In that last column, he wrote
Since Ronald Reagan’s election in 1980, conservatives of various sorts, and conservatisms of various stripes, have generally been in the ascendancy. And a good thing, too! Conservatives have been right more often than not — and more often than liberals — about most of the important issues of the day: about Communism and jihadism, crime and welfare, education and the family. Conservative policies have on the whole worked — insofar as any set of policies can be said to “work” in the real world. Conservatives of the Reagan-Bush-Gingrich-Bush years have a fair amount to be proud of. (NYT)
When malcontents such as we come to the people with a slate of radical change and hope to warmly received, we can do worse than acknowledging first that "conservatism" has an inherent appeal. Every society has something good in it, something worth conserving. Every society has what Walter Benjamin called "weak messianic power." American society between 1945 and 1980, while full of blemishes, and chiefly among them a persistent racism and a growing imperialism, successfully built an edifice with some appealing features, among them a growing respect for diversity, an ethos of inclusion, a celebration, often overdone, of individual freedom, an incipient social democratic economy that produced high growth and recognized social needs, and above all, a work world in which ordinary people could grow, not rich, but decently prosperous just by working diligently. They called it the American Dream. To be sure, it left many people out. That is one reason they called it a dream. But it also allowed more people in than many other social orders. It fell way short of the full realization of human potential. It even fell short of other existing social democracies. But it wasn't by far the worst of places. Poorer countries could look forward to the day when their citizens would enjoy that American lifestyle.
What William Kristol calls conservatism had nothing to do with conserving any of that. It was a giant wrecking ball directed at the whole edifice. This wrecking ball was not invented by Ronald Reagan. Since 1929, the share of income that went to the rentier class at the very top of the social order kept falling, and the rentiers were bidding their time. After 1945, the decline was locked into economic policy. The wars of Korea and Vietnam were the first attempts to wreck the building, by sucking out the money from the social programs that defended the power of organized labor and by breaking the WW-II legacy of formal and informal price controls.
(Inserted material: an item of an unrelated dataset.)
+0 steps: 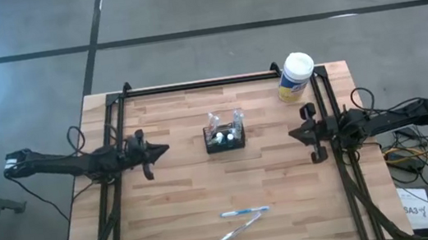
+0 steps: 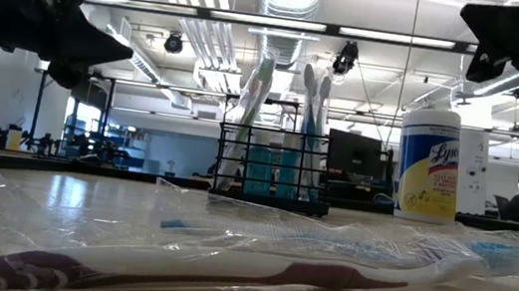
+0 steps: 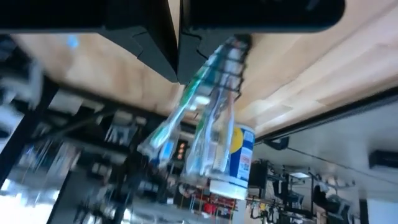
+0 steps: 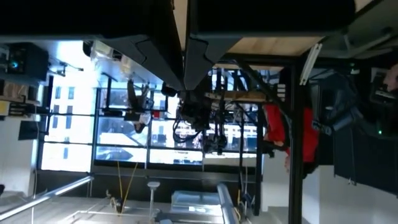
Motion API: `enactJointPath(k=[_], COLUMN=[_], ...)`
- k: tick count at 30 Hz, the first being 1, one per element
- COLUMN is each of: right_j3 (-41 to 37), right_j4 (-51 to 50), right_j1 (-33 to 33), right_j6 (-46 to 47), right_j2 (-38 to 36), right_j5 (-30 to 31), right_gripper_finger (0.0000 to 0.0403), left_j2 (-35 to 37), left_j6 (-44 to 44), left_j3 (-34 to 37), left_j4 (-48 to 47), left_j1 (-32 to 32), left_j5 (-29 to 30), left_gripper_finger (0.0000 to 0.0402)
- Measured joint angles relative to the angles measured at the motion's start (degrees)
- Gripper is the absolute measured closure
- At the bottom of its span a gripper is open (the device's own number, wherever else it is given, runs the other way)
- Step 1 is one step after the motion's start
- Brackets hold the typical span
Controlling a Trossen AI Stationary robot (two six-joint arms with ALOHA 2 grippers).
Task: Pick & Place toothbrushing station
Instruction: Put the blue toothbrush in the wire organizer
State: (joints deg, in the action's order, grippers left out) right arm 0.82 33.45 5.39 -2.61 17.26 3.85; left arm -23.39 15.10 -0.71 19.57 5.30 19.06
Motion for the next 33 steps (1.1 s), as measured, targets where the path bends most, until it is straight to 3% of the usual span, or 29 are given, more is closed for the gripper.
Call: enactJointPath(k=[5, 9, 14, 21, 24, 33], right_j3=[-0.35, -0.35, -0.33, -0.33, -0.33, -0.32], right_j4=[-1.15, -2.29, -2.74, -3.12, -3.08, -3.17], right_j1=[0.02, 0.00, 0.00, 0.00, 0.00, 0.00], right_j6=[-0.33, -0.80, -0.79, -0.09, 1.13, 2.49], right_j2=[-0.64, -0.16, -0.26, -0.26, -0.02, 0.89], right_j5=[0.01, 0.02, 0.02, 0.04, 0.02, 0.02], right_gripper_finger=[0.0394, 0.0394, 0.0394, 0.0394, 0.0394, 0.0394], left_j2=[-1.06, -7.12, -22.78, -48.34, -57.49, -80.60], left_j6=[3.84, 2.28, 1.00, 4.41, 8.23, 11.58], left_j3=[-3.36, -8.83, -19.98, -42.42, -52.01, -75.22], left_j4=[0.28, -0.70, -2.75, -12.97, -19.70, -38.53], left_j1=[0.26, 2.57, 8.84, 15.99, 16.37, 17.21], left_j5=[-4.22, -3.76, -0.81, 0.38, 0.31, -10.94], left_gripper_finger=[0.0392, 0.0397, 0.0398, 0.0391, 0.0371, 0.0258])
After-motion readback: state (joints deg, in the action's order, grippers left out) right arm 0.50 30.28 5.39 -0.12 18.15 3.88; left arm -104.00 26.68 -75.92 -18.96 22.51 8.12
But only the inflation of the seventies, partially the result of these wars, created the crisis that would be "solved" by putting the wrecking crew, a.k.a. "conservatives," in charge. For 20 years, until the end of the NASDAQ bubble, they have been looting the building, not only emptying the safes and cleaning the jewlery drawers, but also pulling apart the upholstery and cutting the window frames. Their greatest achievement was dismantled the U.S. manufacturing base and sending the factories to the four corners of the world, replacing it with McJobs and day trading, shrinking wages and prisons. By 2000, the building of the "American Dream" was an empty shell, sitting on a pile of debt. And then the wrecking crew started pulling the copper wires out of the electric installation and ripping the tiles and fixtures from the bathrooms. That was the Bush presidency, during which blown up home prices and easy credit kept the behemoth economy running one last mile on the fumes of Wall-Street. When that to reached the limit, and only the walls stood naked, they finally let it all come crushing down.
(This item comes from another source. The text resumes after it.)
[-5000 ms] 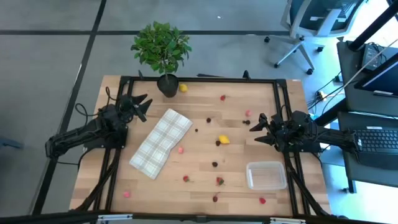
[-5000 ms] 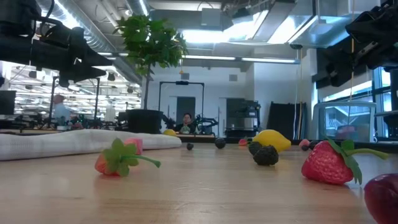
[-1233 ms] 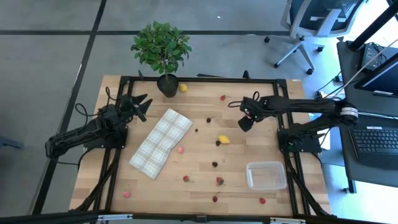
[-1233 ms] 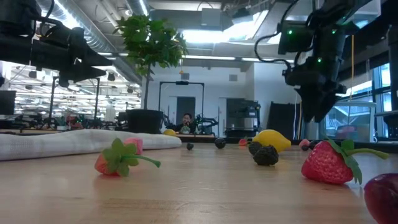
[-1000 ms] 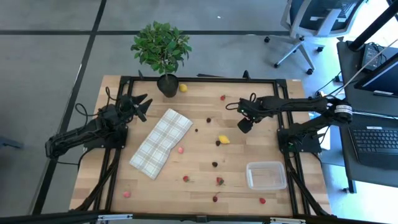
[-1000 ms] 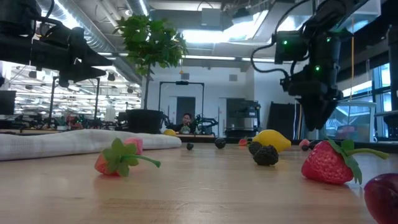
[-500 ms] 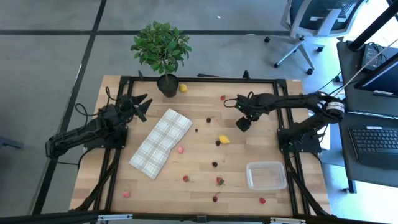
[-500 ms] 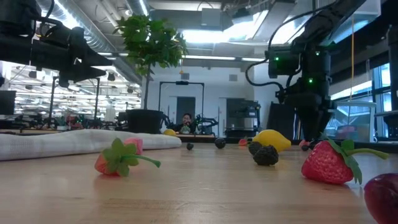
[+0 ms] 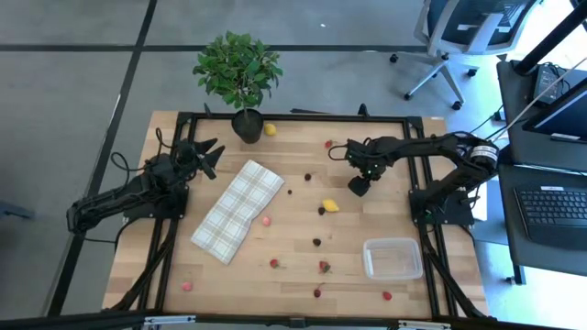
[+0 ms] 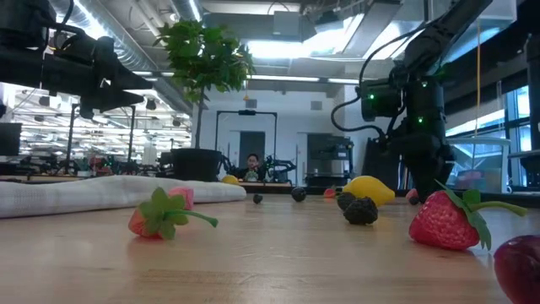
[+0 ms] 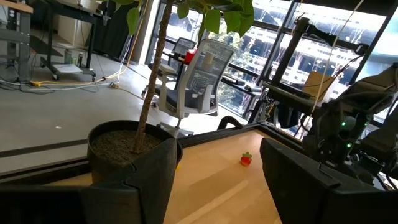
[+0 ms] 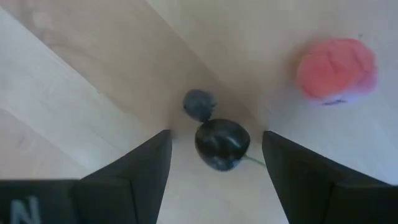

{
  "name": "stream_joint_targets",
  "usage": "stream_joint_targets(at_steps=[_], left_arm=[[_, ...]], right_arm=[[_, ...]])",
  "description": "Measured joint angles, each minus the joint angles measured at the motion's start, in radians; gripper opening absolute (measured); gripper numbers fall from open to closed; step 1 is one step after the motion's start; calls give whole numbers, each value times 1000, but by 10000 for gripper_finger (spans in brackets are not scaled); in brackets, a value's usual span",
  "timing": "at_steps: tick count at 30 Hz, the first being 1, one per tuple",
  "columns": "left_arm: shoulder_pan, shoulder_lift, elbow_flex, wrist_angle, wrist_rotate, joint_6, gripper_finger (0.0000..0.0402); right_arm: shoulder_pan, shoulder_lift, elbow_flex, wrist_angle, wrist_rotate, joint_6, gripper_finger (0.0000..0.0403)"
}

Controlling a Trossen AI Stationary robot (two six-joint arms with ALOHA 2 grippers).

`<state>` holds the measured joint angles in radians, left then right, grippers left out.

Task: Pick and placing Produce into tupperware
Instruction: Put the right black cherry into the transparent bin

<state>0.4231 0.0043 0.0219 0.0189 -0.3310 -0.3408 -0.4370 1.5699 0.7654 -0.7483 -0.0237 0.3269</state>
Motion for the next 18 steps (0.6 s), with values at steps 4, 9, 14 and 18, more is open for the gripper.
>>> stream_joint_targets(at_steps=[4, 9, 14, 18], left_arm=[[0, 0, 0, 0, 0, 0, 225], [0, 0, 0, 0, 0, 0, 225], [0, 0, 0, 0, -1, 0, 225], [0, 0, 0, 0, -1, 0, 225]], right_arm=[[0, 25, 4, 1, 0, -17, 232], [0, 28, 3, 3, 1, -22, 187], [0, 28, 2, 4, 3, -22, 146], [0, 29, 2, 3, 3, -22, 120]])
Over the last 28 years, everything, absolutely everything of value, even the much vaunted national security, was sacrificed in order to restore the income of the rentier class. And it worked. See the graph on the left. Note the two big inflection points, 1929 and 1980. That graph tells you everything you need to know about "conservatism," a movement as rooted in "conservative values," whatever these values are, as Mussolini's fascism was rooted in the glory that was Rome.
Can we say "heck of a job, Billy!"? You did good by your friends. You earned your thirty pounds of silver. Now be gone.